Exercise aim: Leave out the pictures and print the rest of the entries exactly as they stand.

Records from a data collection:
----

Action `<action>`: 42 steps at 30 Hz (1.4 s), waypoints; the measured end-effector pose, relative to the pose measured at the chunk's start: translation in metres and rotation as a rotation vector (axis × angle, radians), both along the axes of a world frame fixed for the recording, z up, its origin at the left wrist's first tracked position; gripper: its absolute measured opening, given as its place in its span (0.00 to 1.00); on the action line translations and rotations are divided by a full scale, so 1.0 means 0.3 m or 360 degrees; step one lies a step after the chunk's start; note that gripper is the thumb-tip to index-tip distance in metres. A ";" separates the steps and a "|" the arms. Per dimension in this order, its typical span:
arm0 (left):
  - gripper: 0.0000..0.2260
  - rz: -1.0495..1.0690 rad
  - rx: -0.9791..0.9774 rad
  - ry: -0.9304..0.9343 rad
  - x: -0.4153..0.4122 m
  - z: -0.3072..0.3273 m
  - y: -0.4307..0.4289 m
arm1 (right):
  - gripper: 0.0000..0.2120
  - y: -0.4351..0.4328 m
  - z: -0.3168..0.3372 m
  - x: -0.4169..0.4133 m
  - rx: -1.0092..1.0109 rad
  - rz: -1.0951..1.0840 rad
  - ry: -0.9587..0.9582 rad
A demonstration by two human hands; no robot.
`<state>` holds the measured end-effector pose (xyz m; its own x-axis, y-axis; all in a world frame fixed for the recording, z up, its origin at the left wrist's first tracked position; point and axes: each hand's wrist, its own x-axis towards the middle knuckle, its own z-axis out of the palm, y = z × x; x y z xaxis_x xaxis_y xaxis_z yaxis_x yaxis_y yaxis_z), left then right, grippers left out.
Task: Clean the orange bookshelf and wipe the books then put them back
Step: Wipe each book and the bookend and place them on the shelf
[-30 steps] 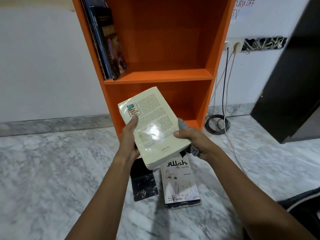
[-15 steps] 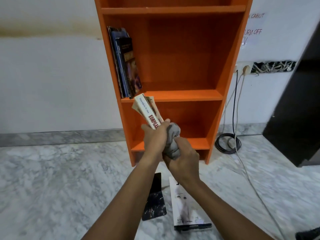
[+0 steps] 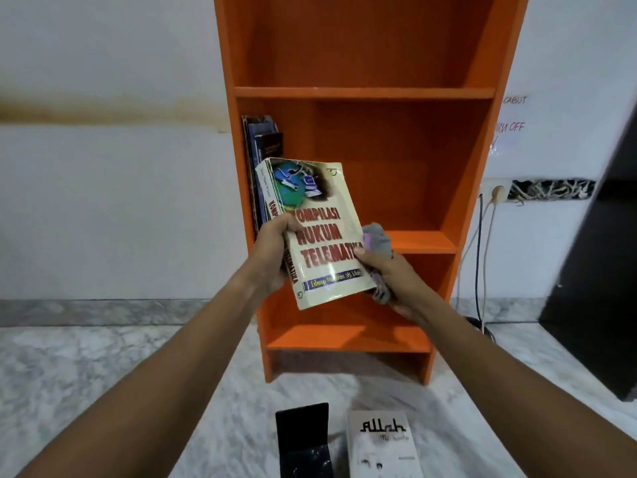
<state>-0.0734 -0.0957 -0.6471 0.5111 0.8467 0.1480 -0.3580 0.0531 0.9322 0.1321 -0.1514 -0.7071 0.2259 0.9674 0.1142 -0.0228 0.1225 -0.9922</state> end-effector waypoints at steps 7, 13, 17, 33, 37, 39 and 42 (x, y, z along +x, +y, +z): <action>0.08 -0.0040 0.0245 0.0702 -0.039 0.086 0.179 | 0.12 0.205 0.099 0.058 0.0141 -0.0100 0.0329; 0.23 0.0132 0.0410 0.0646 0.029 -0.058 0.319 | 0.15 0.354 0.105 0.135 0.0426 -0.0283 -0.0028; 0.21 0.0648 0.0654 0.0563 0.135 -0.111 0.388 | 0.10 0.513 0.071 0.154 0.0759 -0.0931 -0.0593; 0.23 0.1785 0.1138 0.1178 0.179 -0.240 0.601 | 0.04 0.846 -0.069 -0.075 0.0314 -0.0381 -0.0847; 0.26 0.1818 0.1130 0.1359 0.169 -0.241 0.581 | 0.08 0.849 -0.073 -0.081 0.0309 -0.0394 -0.0822; 0.27 0.1815 0.1076 0.1448 0.149 -0.237 0.570 | 0.07 0.835 -0.069 -0.088 0.0297 -0.0414 -0.0827; 0.28 0.1760 0.1006 0.1474 0.132 -0.235 0.547 | 0.08 0.815 -0.069 -0.090 0.0310 -0.0460 -0.0802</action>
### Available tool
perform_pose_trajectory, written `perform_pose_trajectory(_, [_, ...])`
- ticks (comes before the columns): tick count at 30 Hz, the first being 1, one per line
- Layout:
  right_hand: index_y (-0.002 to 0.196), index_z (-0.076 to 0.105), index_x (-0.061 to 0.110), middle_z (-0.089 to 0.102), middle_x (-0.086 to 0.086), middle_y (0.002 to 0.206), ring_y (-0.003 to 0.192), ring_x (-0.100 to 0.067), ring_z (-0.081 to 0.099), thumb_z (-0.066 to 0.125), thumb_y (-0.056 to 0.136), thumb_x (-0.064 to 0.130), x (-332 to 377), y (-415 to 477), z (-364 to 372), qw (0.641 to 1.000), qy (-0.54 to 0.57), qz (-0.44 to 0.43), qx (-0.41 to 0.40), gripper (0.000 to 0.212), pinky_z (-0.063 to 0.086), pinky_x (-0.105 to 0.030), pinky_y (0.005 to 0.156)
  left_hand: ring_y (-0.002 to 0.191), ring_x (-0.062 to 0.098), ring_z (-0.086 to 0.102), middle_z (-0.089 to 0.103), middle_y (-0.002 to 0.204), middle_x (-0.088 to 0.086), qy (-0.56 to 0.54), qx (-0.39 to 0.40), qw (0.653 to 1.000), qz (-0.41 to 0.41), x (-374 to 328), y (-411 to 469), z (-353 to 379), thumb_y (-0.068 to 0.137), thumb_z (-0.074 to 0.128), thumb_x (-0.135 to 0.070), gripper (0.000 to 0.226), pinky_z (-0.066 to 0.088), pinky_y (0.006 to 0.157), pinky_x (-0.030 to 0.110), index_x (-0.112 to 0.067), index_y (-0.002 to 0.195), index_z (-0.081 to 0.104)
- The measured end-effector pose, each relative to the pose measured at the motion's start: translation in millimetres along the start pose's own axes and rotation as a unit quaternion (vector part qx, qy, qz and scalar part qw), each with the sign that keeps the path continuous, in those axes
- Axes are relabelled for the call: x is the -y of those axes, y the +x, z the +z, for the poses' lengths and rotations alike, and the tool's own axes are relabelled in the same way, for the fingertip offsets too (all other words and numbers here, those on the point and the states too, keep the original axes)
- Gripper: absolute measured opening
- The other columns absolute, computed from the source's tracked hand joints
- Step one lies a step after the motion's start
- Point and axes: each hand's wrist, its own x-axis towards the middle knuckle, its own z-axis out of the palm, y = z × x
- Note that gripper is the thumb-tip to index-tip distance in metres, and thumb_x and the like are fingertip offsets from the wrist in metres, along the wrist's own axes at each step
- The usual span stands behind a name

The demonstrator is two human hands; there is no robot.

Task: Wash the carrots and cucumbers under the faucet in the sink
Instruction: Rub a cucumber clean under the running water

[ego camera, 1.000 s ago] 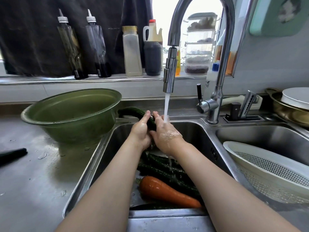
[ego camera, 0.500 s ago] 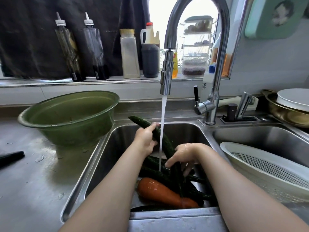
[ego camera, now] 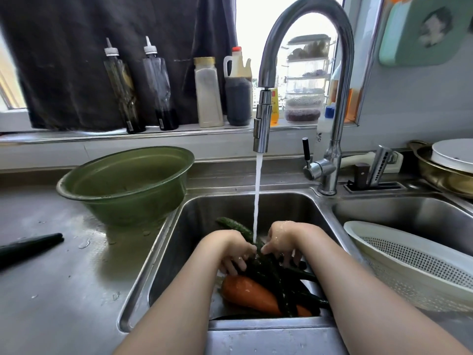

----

Result of the exercise:
Action `<action>`: 42 steps at 30 Hz (1.4 s), waypoints; the measured end-effector pose, relative to the pose measured at the chunk's start: translation in metres and rotation as a rotation vector (axis × angle, radians), both along the axes of a world frame fixed for the recording, z up, its origin at the left wrist's first tracked position; gripper: its absolute measured opening, given as its place in its span (0.00 to 1.00); on the action line translations and rotations are divided by a full scale, so 1.0 means 0.3 m or 360 degrees; step one lies a step after the chunk's start; note that gripper is the thumb-tip to index-tip distance in metres. A ";" separates the steps and a "|" the arms. Per dimension in this order, its typical span:
arm0 (left):
  - gripper: 0.0000..0.2260
  - rz: -1.0495..1.0690 rad
  - rx: -0.9791..0.9774 rad
  - ry: -0.9304..0.9343 rad
  - x: -0.4153..0.4122 m
  - z: -0.3072..0.3273 m
  - y: -0.4307..0.4289 m
arm1 (right):
  - gripper: 0.0000..0.2120
  - y: -0.4351..0.4328 m
  - z: -0.3168..0.3372 m
  - x: -0.4169..0.4133 m
  - rx: -1.0092..1.0109 rad
  - rz: -1.0951..1.0840 rad
  - ry: -0.9587..0.9582 rad
A demonstration by two human hands; no robot.
`<state>` holds the measured end-effector pose (xyz m; its own x-axis, y-axis; all in a world frame fixed for the recording, z up, its origin at the left wrist's first tracked position; point and axes: each hand's wrist, its own x-axis towards the middle knuckle, its own z-axis out of the palm, y = z × x; x y z xaxis_x xaxis_y xaxis_z yaxis_x yaxis_y yaxis_z), left then right, grippers left out.
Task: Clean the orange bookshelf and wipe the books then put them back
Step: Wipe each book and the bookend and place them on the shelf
[-30 steps] 
[-15 steps] 
[+0 steps] 
<state>-0.0734 -0.0957 -0.6471 0.5111 0.8467 0.1480 -0.3580 0.0531 0.9322 0.1321 -0.1514 -0.7071 0.2259 0.9674 0.1142 -0.0228 0.1225 -0.9922</state> end-effector waypoints at steps 7, 13, 17, 33, 37, 39 and 42 (x, y, z along +x, +y, +z): <action>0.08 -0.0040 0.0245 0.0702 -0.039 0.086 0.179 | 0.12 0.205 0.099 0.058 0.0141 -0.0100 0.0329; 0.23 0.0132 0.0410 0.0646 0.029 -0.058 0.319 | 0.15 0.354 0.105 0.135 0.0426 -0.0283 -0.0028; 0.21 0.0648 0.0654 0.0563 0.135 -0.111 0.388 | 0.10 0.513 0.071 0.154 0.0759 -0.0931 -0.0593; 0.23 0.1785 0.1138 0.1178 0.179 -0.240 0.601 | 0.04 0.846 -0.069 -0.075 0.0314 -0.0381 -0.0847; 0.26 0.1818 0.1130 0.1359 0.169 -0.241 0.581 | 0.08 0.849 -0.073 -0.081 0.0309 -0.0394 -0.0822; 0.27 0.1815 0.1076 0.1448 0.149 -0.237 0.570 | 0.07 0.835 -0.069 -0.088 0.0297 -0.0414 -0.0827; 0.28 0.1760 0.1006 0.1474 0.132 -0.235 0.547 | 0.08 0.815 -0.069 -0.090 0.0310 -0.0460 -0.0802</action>
### Available tool
perform_pose_trajectory, written `perform_pose_trajectory(_, [_, ...])`
- ticks (comes before the columns): tick count at 30 Hz, the first being 1, one per line
- Layout:
  right_hand: index_y (-0.002 to 0.196), index_z (-0.076 to 0.105), index_x (-0.061 to 0.110), middle_z (-0.089 to 0.102), middle_x (-0.086 to 0.086), middle_y (0.002 to 0.206), ring_y (-0.003 to 0.192), ring_x (-0.100 to 0.067), ring_z (-0.081 to 0.099), thumb_z (-0.066 to 0.125), thumb_y (-0.056 to 0.136), thumb_x (-0.064 to 0.130), x (-332 to 377), y (-415 to 477), z (-364 to 372), qw (0.641 to 1.000), qy (-0.54 to 0.57), qz (-0.44 to 0.43), qx (-0.41 to 0.40), gripper (0.000 to 0.212), pinky_z (-0.063 to 0.086), pinky_x (-0.105 to 0.030), pinky_y (0.005 to 0.156)
  left_hand: ring_y (-0.002 to 0.191), ring_x (-0.062 to 0.098), ring_z (-0.086 to 0.102), middle_z (-0.089 to 0.103), middle_y (-0.002 to 0.204), middle_x (-0.088 to 0.086), qy (-0.56 to 0.54), qx (-0.39 to 0.40), qw (0.653 to 1.000), qz (-0.41 to 0.41), x (-374 to 328), y (-411 to 469), z (-353 to 379), thumb_y (-0.068 to 0.137), thumb_z (-0.074 to 0.128), thumb_x (-0.135 to 0.070), gripper (0.000 to 0.226), pinky_z (-0.066 to 0.088), pinky_y (0.006 to 0.157), pinky_x (-0.030 to 0.110), index_x (-0.112 to 0.067), index_y (-0.002 to 0.195), index_z (-0.081 to 0.104)
- The measured end-effector pose, each relative to the pose measured at the motion's start: translation in millimetres along the start pose's own axes and rotation as a unit quaternion (vector part qx, qy, qz and scalar part qw), each with the sign that keeps the path continuous, in those axes
- Axes are relabelled for the call: x is the -y of those axes, y the +x, z the +z, for the poses' lengths and rotations alike, and the tool's own axes are relabelled in the same way, for the fingertip offsets too (all other words and numbers here, those on the point and the states too, keep the original axes)
- Gripper: absolute measured opening
- The other columns absolute, computed from the source's tracked hand joints
- Step one lies a step after the motion's start
- Point and axes: each hand's wrist, its own x-axis towards the middle knuckle, its own z-axis out of the palm, y = z × x
- Note that gripper is the thumb-tip to index-tip distance in metres, and thumb_x and the like are fingertip offsets from the wrist in metres, along the wrist's own axes at each step
- The usual span stands behind a name

The demonstrator is two human hands; there is no robot.

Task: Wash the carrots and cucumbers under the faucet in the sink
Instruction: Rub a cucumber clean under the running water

[ego camera, 1.000 s ago] 
[ego camera, 0.500 s ago] 
[ego camera, now] 

There is no more to this output.